Acoba, Mahoney and Agbayani were three of six young students from Hawaii who arrived in Ilocos Sur recently to practice their Ilokano, a language they learned three months back in Hawaii.
They were among the 15 Hawaiian students, 18 to 23 years old and of Ilocano ancestry, who took part in the iLAING (Ilokano Language Acquisition and Immersion for the New Generation) at the Filipino Community Center in Hawaii.
iLAING (which comes from “laing” or “smart”) was created by Dr. Aurelio Agcaoili of the University of Hawaii’s Ilokano language program.
It consisted of 20 short lessons focusing on Ilokano as a second or heritage language which, according to Agcaoili, is equivalent to Level 1 oral proficiency. After three months, five of the students would be taken to the Ilocos to mingle with the people and talk to them in Ilokano.
Other than the three, chosen iLAING students included Kendrick Go and Christian Paulo Alimbuyao. Vanessa Jacob later joined them. Because the project was initiated by the Philippine consulate general in Honolulu and its partner organizations like FilCom Center, Candonians of Hawaii, the Candon City government and local officials, Etrata Foundation, Philippine Airlines and Western Union, the chosen students came to the Philippines for free.
Candon City, being the newest sister city of Honolulu, hosted the six students.
In their short stay, the students got to use “nabsug,” “digos” and “awan turog” (no sleep) a lot. We don’t know if Acoba was able to use “nabangsit” and “nabanglo” though.
It was especially historical for Acoba because it was his first visit to the Philippines. He, Agbayani and Mahoney are descendants of “sacada” (plantation workers), the first overseas Filipino workers to the United States. The first 15 sacada, who went to Hawaii as sugarcane plantation workers in 1906, were from Candon.

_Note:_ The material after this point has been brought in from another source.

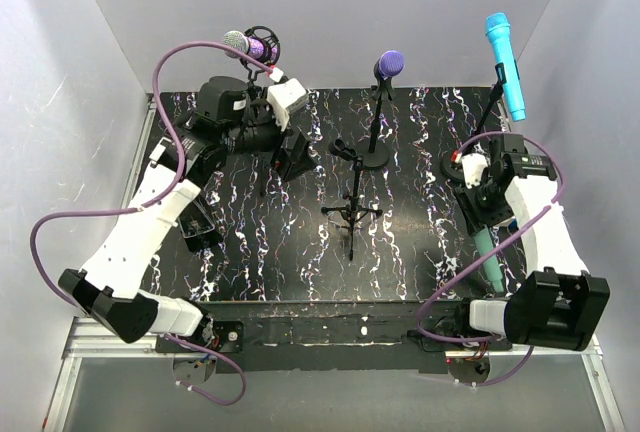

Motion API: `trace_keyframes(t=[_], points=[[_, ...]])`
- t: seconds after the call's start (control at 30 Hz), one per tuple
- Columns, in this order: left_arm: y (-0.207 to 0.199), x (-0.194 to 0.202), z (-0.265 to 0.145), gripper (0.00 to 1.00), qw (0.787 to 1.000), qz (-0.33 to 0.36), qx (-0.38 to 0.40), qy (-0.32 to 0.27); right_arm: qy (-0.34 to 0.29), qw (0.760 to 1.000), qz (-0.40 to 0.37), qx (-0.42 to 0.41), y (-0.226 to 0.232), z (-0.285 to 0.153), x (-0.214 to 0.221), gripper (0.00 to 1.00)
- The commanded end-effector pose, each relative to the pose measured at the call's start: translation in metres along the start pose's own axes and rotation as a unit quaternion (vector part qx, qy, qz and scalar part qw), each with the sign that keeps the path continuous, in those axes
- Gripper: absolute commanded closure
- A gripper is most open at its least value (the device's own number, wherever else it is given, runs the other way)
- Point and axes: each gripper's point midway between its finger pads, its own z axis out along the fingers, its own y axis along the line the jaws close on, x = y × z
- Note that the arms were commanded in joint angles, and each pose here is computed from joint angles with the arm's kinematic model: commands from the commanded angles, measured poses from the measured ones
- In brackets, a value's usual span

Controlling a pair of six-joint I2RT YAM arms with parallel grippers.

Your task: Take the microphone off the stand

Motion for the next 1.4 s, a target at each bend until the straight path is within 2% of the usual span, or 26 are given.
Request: trace_keyframes(t=[0.0, 0.17, 0.33, 0.53, 0.63, 0.67, 0.73, 0.8, 0.87, 0.9, 1.17, 1.37], points=[[-0.009, 0.006, -0.006, 0.02, 1.0, -0.021, 0.007, -0.001, 0.067, 0.992, -0.012, 0.108, -0.045, 0.018, 0.018, 0.99], [-0.004, 0.014, -0.007, 0.02, 1.0, -0.014, -0.009, 0.008, 0.092, 0.99, -0.016, 0.108, -0.053, 0.038, 0.02, 0.99], [-0.008, 0.046, -0.004, 0.02, 0.998, 0.006, 0.015, 0.066, 0.108, 0.99, -0.041, 0.078, -0.051, 0.065, 0.021, 0.99], [-0.01, 0.047, -0.005, 0.02, 0.998, 0.009, 0.015, 0.066, 0.116, 0.988, -0.054, 0.09, -0.061, 0.08, 0.018, 0.99], [-0.011, 0.046, -0.003, 0.02, 0.998, 0.003, 0.019, 0.066, 0.13, 0.982, -0.081, 0.111, -0.074, 0.087, 0.02, 0.89], [-0.011, 0.045, -0.003, 0.02, 0.998, 0.002, 0.02, 0.067, 0.133, 0.981, -0.084, 0.117, -0.077, 0.089, 0.02, 0.78], [-0.012, 0.044, -0.002, 0.02, 0.997, 0.001, 0.025, 0.069, 0.134, 0.981, -0.086, 0.114, -0.077, 0.091, 0.019, 0.67], [-0.013, 0.043, -0.002, 0.02, 0.997, 0.002, 0.03, 0.07, 0.13, 0.982, -0.082, 0.106, -0.074, 0.091, 0.018, 0.52], [-0.014, 0.043, 0.0, 0.02, 0.997, 0.003, 0.036, 0.07, 0.129, 0.983, -0.078, 0.103, -0.073, 0.092, 0.018, 0.27], [-0.015, 0.043, 0.0, 0.02, 0.997, 0.004, 0.04, 0.069, 0.13, 0.983, -0.078, 0.103, -0.073, 0.092, 0.019, 0.19], [-0.017, 0.041, 0.001, 0.02, 0.997, 0.019, 0.047, 0.058, 0.12, 0.985, -0.073, 0.099, -0.069, 0.082, 0.016, 0.13], [-0.018, 0.044, 0.003, 0.02, 0.997, 0.019, 0.05, 0.059, 0.088, 0.991, -0.065, 0.082, -0.055, 0.043, 0.006, 0.1]])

Bryant’s great grandfathers were Tito Barnacha from Candon and Mariano Acoba from Sarrat in Ilocos Norte, who both arrived in Hawaii in 1946. Agbayani’s great grandfather, John Remigeo Gaoing, was from Dingras, also in Ilocos Norte. Mahoney’s ancestor, Ramon Nazareno, came much earlier in 1912.
Agbayani said her grandfather told her about his hard life in the Philippines. “He was a farmer. He moved to Hawaii because he wanted a better life,” she said.
The students’ short stay in Ilocos Sur was full of dance, food and mingling with students their age. They held a mini concert in Candon and listened to Ilocano songs.
What about the food? “Making the transition of having 10 meals a day with mango and fresh fruits to only 3,” tweeted Acoba when he returned to Hawaii on Monday.
Alimbuyao also tweeted: “Still the same weight. I swear I should have gained 20 lbs.”
Other highlights for the six students were a visit to a Candon high school with differently abled students and another school where they saw a mural painting, which, Mahoney, a graffiti artist in Roosevelt High in Hawaii, said she cherished. They also went to a cockfight and were serenaded by tenor John Glenn Gaerlan with an operatic version of “Duduaem Pay” (If You Still Doubt).
Agcaoili said they would expand the program next year, starting in February and ending in May, with the immersion in June. He said the program’s sponsors are glad to be back next year as well.